For $y=2$, the eigenvalue corresponds to $k=0$. The associated Fourier mode is constant, so every solution satisfies $x_1=x_2=x_3=x_4=x_5$. This yields a one-dimensional solution space consisting of all constant vectors.
For $y=\frac{\sqrt5-1}{2}$, the zero eigenvalues correspond to $k=1$ and $k=4$. A real basis is obtained by taking real and imaginary parts of the Fourier vector $v^{(1)}$. Writing $\omega=e^{2\pi i/5}$, every real solution has the form
$$x_j=a\cos\frac{2\pi j}{5}+b\sin\frac{2\pi j}{5}, \quad j=1,2,3,4,5,$$
for real parameters $a,b$. This space is two-dimensional over $\mathbb{R}$.
For $y=-\frac{\sqrt5+1}{2}$, the zero eigenvalues correspond to $k=2$ and $k=3$. A real basis is obtained similarly from $v^{(2)}$, giving
$$x_j=a\cos\frac{4\pi j}{5}+b\sin\frac{4\pi j}{5}, \quad j=1,2,3,4,5,$$
with real parameters $a,b$. This solution space is also two-dimensional over $\mathbb{R}$.
If $y$ is not among these three values, all eigenvalues $\lambda_k$ are nonzero, so the only solution is $x_1=x_2=x_3=x_4=x_5=0$.
Collecting all cases gives a complete classification of solutions.
Verification of Key Steps
Substituting $x_j=a\cos\frac{2\pi j}{5}+b\sin\frac{2\pi j}{5}$ into the system reduces each equation to the eigenvalue identity for $k=1$ and $k=4$, ensuring consistency because both modes satisfy the same scalar equation $y=2\cos\frac{2\pi}{5}$.
The cosine and sine sequences are linearly independent over $\mathbb{R}$ since no nontrivial real linear combination vanishes at all five indices $j=1,2,3,4,5$, which follows from the injectivity of the discrete Fourier basis on $\mathbb{R}^5$.
For $y=2$, substituting $x_j=c$ gives $c+c=2c=y c$ in every equation, so every constant vector satisfies the system, and any non-constant vector violates at least one equation by symmetry reduction.
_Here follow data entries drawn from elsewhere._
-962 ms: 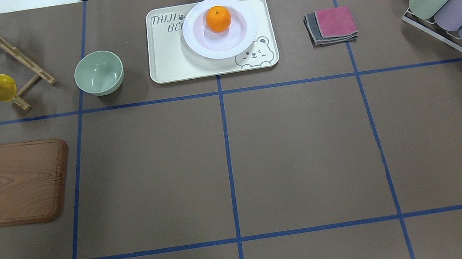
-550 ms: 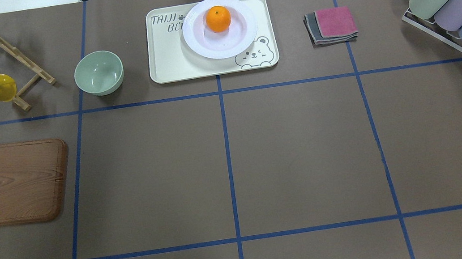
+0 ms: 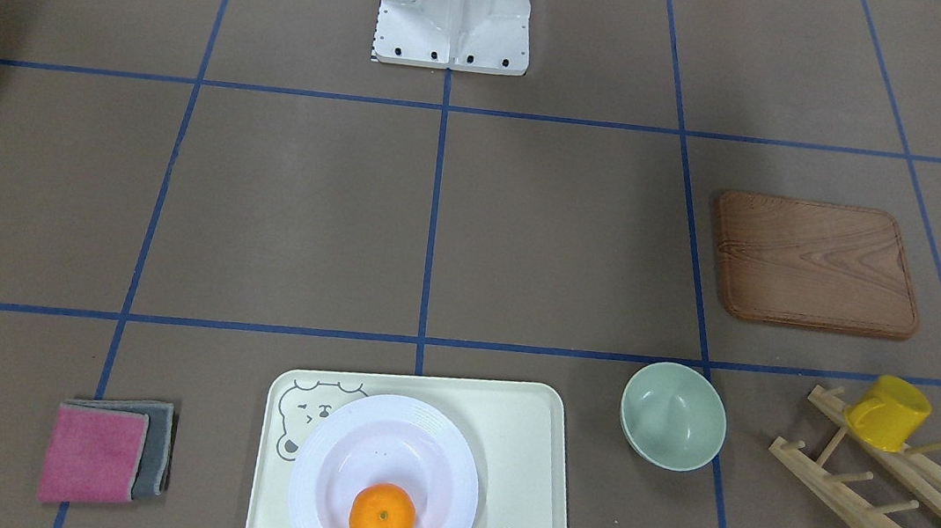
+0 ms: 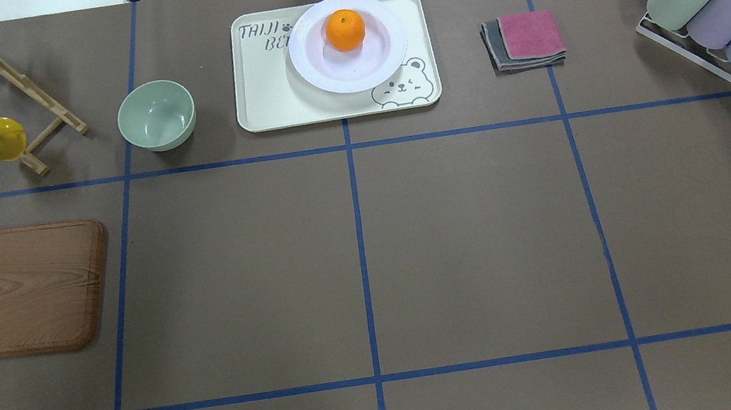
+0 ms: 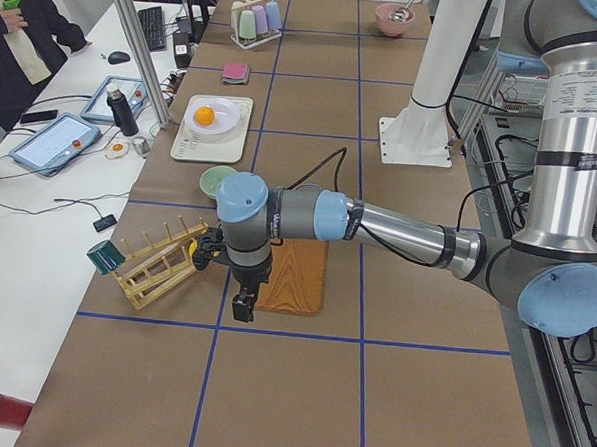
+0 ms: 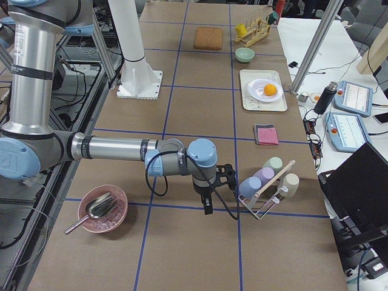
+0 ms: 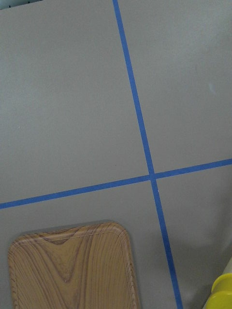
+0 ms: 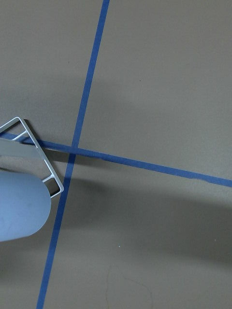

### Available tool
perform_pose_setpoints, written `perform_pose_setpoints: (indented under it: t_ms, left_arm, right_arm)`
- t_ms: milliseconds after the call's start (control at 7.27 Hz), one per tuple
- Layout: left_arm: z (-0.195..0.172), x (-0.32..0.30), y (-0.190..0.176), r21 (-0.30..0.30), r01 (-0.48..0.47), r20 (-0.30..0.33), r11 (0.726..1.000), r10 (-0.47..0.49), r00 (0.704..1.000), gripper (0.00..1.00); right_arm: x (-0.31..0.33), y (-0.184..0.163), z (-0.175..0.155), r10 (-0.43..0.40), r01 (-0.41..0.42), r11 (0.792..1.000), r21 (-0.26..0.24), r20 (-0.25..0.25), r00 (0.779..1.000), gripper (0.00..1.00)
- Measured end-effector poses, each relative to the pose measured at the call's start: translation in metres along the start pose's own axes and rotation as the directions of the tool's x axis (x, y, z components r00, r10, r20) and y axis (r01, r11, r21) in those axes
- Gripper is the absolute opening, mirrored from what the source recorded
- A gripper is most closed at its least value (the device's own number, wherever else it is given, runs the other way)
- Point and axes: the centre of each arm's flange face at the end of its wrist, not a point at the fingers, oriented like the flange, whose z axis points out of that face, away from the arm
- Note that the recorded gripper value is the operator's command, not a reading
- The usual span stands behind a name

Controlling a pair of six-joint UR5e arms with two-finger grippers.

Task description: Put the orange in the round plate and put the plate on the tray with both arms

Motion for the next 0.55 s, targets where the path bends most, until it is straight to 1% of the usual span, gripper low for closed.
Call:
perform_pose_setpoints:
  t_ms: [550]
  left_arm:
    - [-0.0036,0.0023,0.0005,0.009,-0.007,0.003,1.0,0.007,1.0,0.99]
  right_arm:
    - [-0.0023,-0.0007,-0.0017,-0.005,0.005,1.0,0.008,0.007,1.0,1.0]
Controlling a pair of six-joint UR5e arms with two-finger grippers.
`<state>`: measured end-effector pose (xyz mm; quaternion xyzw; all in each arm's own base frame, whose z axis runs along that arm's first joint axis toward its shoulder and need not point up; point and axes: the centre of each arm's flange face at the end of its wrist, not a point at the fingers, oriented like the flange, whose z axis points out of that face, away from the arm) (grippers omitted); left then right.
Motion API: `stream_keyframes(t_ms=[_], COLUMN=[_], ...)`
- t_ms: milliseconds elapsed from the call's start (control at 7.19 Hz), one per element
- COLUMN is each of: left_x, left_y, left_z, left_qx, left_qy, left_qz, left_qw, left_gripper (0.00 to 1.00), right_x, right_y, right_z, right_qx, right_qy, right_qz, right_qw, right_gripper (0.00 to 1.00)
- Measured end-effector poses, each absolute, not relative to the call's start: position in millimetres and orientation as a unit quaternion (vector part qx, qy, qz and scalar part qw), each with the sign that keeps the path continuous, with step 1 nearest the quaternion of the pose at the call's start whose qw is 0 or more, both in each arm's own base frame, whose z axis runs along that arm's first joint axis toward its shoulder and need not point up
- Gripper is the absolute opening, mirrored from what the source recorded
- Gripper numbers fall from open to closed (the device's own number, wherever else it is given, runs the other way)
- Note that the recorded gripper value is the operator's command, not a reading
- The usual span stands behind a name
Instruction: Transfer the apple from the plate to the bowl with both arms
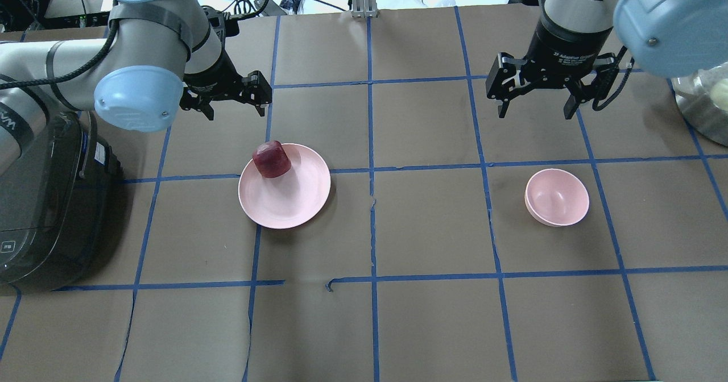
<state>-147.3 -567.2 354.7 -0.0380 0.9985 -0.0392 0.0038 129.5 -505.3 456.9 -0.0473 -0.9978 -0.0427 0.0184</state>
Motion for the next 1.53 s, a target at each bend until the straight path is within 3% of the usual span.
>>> stream_keyframes(t_ms=[417, 1113, 1252, 1391, 1530], left_x=[-154.8, -164.8, -165.2, -165.2, -165.1], left_y=[-580.7, -584.0, -581.7, -577.5, -573.6], left_z=[306.3, 239.3, 226.8, 211.5, 201.2], left_qx=[-0.093, -0.149, -0.150, -0.151, -0.152], left_qy=[0.995, 0.989, 0.989, 0.988, 0.988], left_qz=[-0.024, -0.011, -0.002, 0.012, 0.022], left_qw=[0.002, 0.007, 0.008, 0.009, 0.011], left_gripper=[1.00, 1.00, 1.00, 1.00, 0.89], right_x=[47.6, -41.0, -45.6, -47.4, -49.4], right_y=[-531.5, -525.1, -525.9, -526.5, -526.3], right_z=[406.8, 248.1, 233.2, 220.9, 210.8], right_qx=[0.033, 0.075, 0.073, 0.072, 0.069], right_qy=[-0.995, -0.988, -0.987, -0.986, -0.984], right_qz=[-0.089, -0.132, -0.139, -0.147, -0.155], right_qw=[-0.003, -0.036, -0.039, -0.043, -0.047], right_gripper=[1.00, 0.99, 0.86, 0.58, 0.42])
For values of $y$ not in the spectral set, invertibility follows because all Fourier eigenvalues are nonzero, so the kernel is trivial.
Alternative Approaches
One alternative approach eliminates variables to obtain a fifth-order recurrence $x_{j+2}-(y^2-2)x_j+x_{j-2}=0$ with cyclic boundary conditions, then solves the associated characteristic polynomial to recover the same cosine spectrum.
Another approach uses diagonalization of circulant matrices via discrete Fourier transform over $\mathbb{R}$ directly, splitting the space into invariant real subspaces corresponding to conjugate frequency pairs without invoking complex eigenvectors.